D'Aubin rose in silent bitterness, and half turned away; but ere he went he again paused, as if to speak, and a few indistinct words trembled on his tongue. Beatrice, however, stopped him, and with an air of calm, stern dignity, exclaimed, "No more, Monsieur d'Aubin, I will hear no more; it is time, sir, that you should quit one whom you have so basely insulted. Your horse is in the stable, your health is restored; my servants will guide and guard you on your way, should you need protection; but never let your step cross the threshold of Beatrice of Ferrara again, as never again shall your image enter her mind."
"Your commands shall be obeyed, Lady," replied D'Aubin, proudly; "and as to protection, I need none. Fare you well, madam, with thanks for the kindness you showed me at first; and with silence--if so it must be--for the harshness you now show; and yet I could wish to be heard."
"Not a word more!" replied Beatrice. "Sir, I bid you farewell! Laura! Annette! Where are those girls? Annette, I say!" and turning from him, she hastened on in the direction which her maids had taken when she sent them from her. They were at no great distance; and bidding them follow her, Beatrice with a rapid step retrod her way towards the chateau. Firmly, and apparently unshaken by what had passed, but with her dark bright eyes bent upon the ground, the beautiful girl entered the gates of the house; hurried along its many passages to the chamber in which, during the first period of D'Aubin's illness, she had been accustomed to repose; and opening the door, advanced towards a chair. But the energy of her great effort did not last till she reached it; her brain reeled, her steps wavered, and she sunk upon the floor, insensible and silent, ere her attendants could catch her in their arms. That innate faculty which teaches women to divine, as by intuition, the secrets of their fellow woman's hearts, held the girls who had followed Beatrice quite silent and noiseless, as they did all in their power to recall her to herself. There was no bustle, no outcry, no running hither and thither for assistance; but with quiet and persevering assiduity they tended her, till at length she opened her eyes and gazed languidly round the chamber. Then came some broken sobs, and then a flood of tears; and then, wiping away the drops that gemmed her long dark eyelashes, Beatrice of Ferrara once more shook off the bonds of woman's weakness, and was herself again.

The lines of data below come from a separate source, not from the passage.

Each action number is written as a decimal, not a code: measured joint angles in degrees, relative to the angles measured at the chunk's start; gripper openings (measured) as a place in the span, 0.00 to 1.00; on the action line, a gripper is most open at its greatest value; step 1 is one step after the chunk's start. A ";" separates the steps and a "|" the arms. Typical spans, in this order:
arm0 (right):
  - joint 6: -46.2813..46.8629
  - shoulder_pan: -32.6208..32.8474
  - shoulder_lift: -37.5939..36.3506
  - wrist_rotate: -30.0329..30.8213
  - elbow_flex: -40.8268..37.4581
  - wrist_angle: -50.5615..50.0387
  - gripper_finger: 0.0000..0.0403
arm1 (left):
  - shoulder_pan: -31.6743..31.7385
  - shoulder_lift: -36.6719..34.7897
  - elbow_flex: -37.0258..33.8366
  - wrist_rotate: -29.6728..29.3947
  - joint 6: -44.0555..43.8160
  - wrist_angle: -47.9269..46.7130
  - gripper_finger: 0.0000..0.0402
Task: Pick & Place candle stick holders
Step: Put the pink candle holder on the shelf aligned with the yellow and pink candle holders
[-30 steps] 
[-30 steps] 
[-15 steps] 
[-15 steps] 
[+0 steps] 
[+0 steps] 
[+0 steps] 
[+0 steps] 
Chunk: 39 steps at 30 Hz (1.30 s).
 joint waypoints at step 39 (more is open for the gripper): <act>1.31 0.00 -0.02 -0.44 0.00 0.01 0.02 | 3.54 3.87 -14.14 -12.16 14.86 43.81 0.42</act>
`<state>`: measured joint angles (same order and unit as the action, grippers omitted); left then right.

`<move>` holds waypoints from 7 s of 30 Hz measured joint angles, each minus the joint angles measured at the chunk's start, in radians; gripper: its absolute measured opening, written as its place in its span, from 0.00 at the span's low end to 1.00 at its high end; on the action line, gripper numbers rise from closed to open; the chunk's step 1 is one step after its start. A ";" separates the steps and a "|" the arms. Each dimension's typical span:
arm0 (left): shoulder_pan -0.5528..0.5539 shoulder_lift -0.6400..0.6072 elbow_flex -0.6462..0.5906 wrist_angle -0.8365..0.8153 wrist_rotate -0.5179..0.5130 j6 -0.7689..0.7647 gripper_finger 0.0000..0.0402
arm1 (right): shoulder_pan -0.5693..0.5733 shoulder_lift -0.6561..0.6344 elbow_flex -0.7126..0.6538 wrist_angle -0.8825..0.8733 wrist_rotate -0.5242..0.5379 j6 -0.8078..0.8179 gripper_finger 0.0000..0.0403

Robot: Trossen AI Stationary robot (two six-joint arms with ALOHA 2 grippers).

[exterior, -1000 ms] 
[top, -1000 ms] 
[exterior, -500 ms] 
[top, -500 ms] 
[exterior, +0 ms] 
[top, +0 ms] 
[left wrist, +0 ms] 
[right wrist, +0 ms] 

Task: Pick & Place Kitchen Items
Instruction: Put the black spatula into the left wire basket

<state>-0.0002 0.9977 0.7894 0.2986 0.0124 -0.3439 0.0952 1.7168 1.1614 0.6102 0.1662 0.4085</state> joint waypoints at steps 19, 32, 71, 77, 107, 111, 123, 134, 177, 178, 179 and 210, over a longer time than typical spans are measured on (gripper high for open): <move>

"Be silent on what has past, Annette," she said; "Laura, I know I can trust you. I would fain learn whether the chateau is free of all guests; I long to be alone in my own house again. Fly, Annette, and see."
The girl sped away, and soon returned, saying, "The count mounted his horse, lady, and rode away some twenty minutes since."
"Did he?" said Beatrice--"did he?" and she fell into a deep fit of thought.